● EXERCISE BRIEF
Using the word "table" as the filter, copy each matching line from the records.

● SUPPLIED INFORMATION
=== Begin Enclosure ===

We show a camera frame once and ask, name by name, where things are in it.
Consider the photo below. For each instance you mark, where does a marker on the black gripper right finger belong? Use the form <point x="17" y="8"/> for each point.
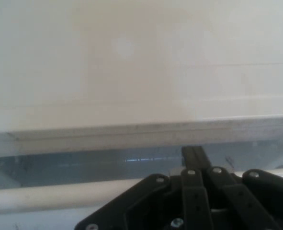
<point x="239" y="203"/>

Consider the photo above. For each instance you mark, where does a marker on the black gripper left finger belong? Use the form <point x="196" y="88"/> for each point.
<point x="194" y="191"/>

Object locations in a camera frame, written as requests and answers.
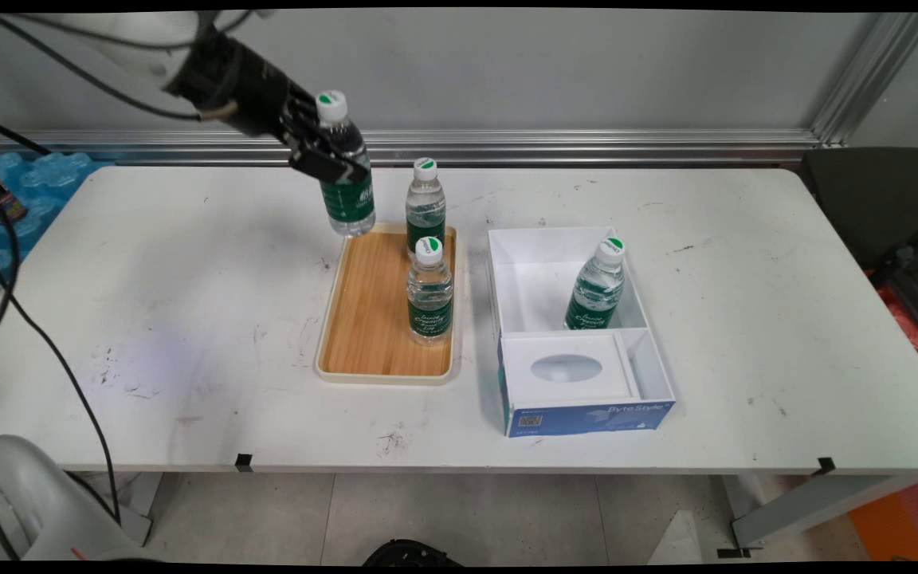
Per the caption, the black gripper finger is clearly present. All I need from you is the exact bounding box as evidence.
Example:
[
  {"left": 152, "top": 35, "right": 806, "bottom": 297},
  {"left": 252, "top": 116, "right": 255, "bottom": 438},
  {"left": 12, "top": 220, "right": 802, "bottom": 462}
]
[
  {"left": 289, "top": 134, "right": 370, "bottom": 184},
  {"left": 286, "top": 86, "right": 325, "bottom": 142}
]

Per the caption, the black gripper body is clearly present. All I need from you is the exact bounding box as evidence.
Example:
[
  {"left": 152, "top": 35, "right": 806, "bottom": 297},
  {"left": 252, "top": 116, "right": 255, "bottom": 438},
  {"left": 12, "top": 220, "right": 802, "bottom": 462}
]
[{"left": 167, "top": 34, "right": 306, "bottom": 144}]

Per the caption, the green label water bottle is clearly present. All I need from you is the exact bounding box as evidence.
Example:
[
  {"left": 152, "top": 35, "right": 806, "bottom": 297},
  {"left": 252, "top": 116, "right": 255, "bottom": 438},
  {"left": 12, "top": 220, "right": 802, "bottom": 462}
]
[
  {"left": 406, "top": 237, "right": 455, "bottom": 345},
  {"left": 405, "top": 157, "right": 448, "bottom": 248},
  {"left": 315, "top": 89, "right": 377, "bottom": 238},
  {"left": 563, "top": 237, "right": 627, "bottom": 332}
]

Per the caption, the bamboo tray with cream rim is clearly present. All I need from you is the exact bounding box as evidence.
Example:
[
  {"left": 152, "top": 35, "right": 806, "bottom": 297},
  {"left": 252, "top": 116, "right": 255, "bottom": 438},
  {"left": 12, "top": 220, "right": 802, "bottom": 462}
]
[{"left": 314, "top": 222, "right": 460, "bottom": 387}]

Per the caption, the blue wrapped bottle pack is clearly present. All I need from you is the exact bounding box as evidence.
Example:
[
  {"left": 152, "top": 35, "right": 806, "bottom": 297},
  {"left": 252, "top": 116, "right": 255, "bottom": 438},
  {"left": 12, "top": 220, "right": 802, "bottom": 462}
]
[{"left": 0, "top": 151, "right": 114, "bottom": 281}]

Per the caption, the white insert with oval hole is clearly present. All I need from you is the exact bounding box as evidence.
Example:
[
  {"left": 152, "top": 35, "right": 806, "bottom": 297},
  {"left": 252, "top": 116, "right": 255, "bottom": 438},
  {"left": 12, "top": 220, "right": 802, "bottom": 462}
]
[{"left": 500, "top": 332, "right": 641, "bottom": 408}]

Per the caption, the white and blue cardboard box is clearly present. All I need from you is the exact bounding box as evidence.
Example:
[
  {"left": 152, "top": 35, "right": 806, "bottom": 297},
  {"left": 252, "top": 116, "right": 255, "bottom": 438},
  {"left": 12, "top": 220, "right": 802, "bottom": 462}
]
[{"left": 487, "top": 227, "right": 677, "bottom": 438}]

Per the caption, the black round floor object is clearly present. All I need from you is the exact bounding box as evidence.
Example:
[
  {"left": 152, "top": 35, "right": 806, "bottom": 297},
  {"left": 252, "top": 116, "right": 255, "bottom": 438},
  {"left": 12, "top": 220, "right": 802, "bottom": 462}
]
[{"left": 362, "top": 539, "right": 465, "bottom": 567}]

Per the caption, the grey metal table leg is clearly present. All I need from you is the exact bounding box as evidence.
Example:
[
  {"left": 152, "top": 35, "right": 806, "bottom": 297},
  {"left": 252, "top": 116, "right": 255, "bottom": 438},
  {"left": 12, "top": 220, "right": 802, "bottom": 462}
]
[{"left": 718, "top": 470, "right": 918, "bottom": 559}]

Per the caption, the red item beside table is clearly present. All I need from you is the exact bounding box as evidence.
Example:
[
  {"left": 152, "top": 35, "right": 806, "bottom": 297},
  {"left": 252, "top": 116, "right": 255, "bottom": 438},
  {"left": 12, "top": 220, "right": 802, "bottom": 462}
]
[{"left": 865, "top": 271, "right": 918, "bottom": 375}]

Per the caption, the orange floor panel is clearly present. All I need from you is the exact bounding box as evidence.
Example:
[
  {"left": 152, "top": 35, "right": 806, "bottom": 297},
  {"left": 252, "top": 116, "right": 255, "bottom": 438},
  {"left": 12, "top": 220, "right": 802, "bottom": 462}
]
[{"left": 849, "top": 476, "right": 918, "bottom": 562}]

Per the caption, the horizontal aluminium rail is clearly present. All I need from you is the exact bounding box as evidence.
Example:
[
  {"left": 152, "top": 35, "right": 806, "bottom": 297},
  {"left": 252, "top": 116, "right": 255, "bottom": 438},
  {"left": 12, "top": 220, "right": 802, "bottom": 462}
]
[{"left": 0, "top": 129, "right": 823, "bottom": 167}]

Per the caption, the thin black cable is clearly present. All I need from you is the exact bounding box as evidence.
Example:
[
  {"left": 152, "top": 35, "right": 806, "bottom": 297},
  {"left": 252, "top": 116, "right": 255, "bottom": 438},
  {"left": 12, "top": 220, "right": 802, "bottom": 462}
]
[{"left": 0, "top": 11, "right": 205, "bottom": 377}]

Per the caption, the thick black cable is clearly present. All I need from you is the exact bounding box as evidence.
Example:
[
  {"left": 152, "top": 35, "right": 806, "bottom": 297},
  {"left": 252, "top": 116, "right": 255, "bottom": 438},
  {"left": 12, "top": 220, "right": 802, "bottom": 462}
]
[{"left": 0, "top": 231, "right": 122, "bottom": 527}]

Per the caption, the slanted aluminium post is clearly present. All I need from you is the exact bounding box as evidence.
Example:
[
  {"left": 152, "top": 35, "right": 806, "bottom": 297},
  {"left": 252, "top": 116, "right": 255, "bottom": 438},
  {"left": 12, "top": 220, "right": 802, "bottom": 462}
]
[{"left": 810, "top": 12, "right": 918, "bottom": 149}]

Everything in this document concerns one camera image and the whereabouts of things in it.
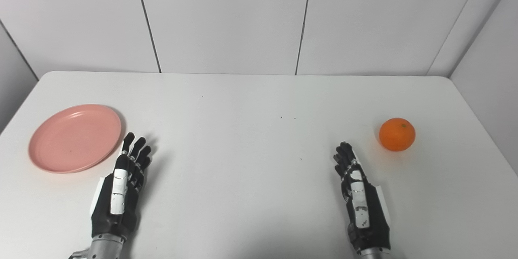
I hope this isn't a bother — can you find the orange fruit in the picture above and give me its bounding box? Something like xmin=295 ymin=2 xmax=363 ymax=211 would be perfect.
xmin=379 ymin=118 xmax=416 ymax=152

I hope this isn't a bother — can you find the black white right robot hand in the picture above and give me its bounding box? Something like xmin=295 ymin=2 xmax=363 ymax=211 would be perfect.
xmin=333 ymin=142 xmax=392 ymax=252

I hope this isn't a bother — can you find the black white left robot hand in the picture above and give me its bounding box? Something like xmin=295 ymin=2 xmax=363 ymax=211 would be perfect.
xmin=90 ymin=132 xmax=152 ymax=240

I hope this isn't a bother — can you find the pink round plate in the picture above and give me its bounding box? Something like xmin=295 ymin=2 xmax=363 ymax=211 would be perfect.
xmin=28 ymin=104 xmax=122 ymax=174

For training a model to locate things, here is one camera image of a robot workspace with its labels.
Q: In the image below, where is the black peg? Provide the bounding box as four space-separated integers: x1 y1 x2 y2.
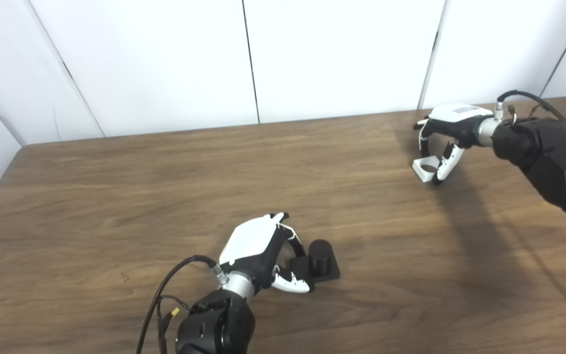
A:
290 239 341 283

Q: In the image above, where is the black and white left hand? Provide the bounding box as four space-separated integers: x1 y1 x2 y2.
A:
219 212 313 294

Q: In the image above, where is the white square piece with hole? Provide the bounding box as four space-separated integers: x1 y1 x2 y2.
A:
412 155 441 183

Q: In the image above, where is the thin black right wrist wire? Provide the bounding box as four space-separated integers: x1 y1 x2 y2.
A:
508 104 541 121

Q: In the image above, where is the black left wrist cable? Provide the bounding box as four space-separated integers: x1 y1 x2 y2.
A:
136 255 220 354

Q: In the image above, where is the black and white right hand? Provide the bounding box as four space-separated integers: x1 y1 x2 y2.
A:
413 104 495 186

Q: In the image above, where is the thin wire with yellow connector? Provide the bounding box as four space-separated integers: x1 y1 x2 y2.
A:
157 295 193 354

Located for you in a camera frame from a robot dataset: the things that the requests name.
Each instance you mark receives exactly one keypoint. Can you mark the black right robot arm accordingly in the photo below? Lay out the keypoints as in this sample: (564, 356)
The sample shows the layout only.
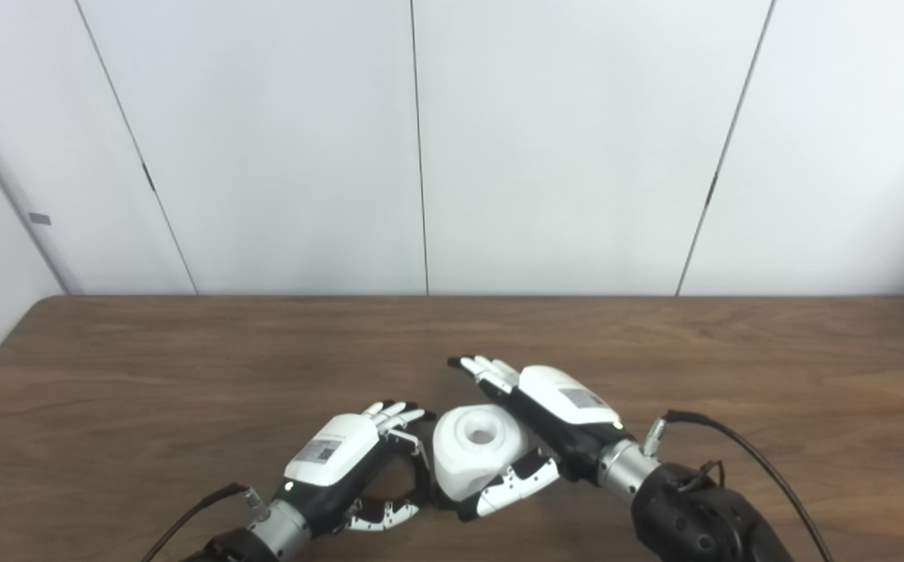
(694, 515)

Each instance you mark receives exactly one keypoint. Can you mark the round white plastic piece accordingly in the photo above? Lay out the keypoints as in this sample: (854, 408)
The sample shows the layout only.
(460, 468)

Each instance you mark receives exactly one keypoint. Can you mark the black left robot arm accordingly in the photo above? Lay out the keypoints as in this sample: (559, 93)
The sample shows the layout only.
(257, 538)

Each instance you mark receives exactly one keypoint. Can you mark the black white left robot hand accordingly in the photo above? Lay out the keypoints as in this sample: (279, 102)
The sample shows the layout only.
(331, 453)

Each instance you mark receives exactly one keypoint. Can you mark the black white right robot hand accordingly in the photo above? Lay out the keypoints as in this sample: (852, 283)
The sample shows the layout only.
(569, 406)

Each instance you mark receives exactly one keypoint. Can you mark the black flanged holder part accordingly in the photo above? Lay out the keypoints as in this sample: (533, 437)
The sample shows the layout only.
(452, 506)

=== End Enclosure ===

● TASK RESULT
Per the caption, the grey metal table leg is clearly present. All I need from you is the exact bounding box as evidence.
Per the caption, the red item beside table is clearly present. All I need from you is the exact bounding box as evidence.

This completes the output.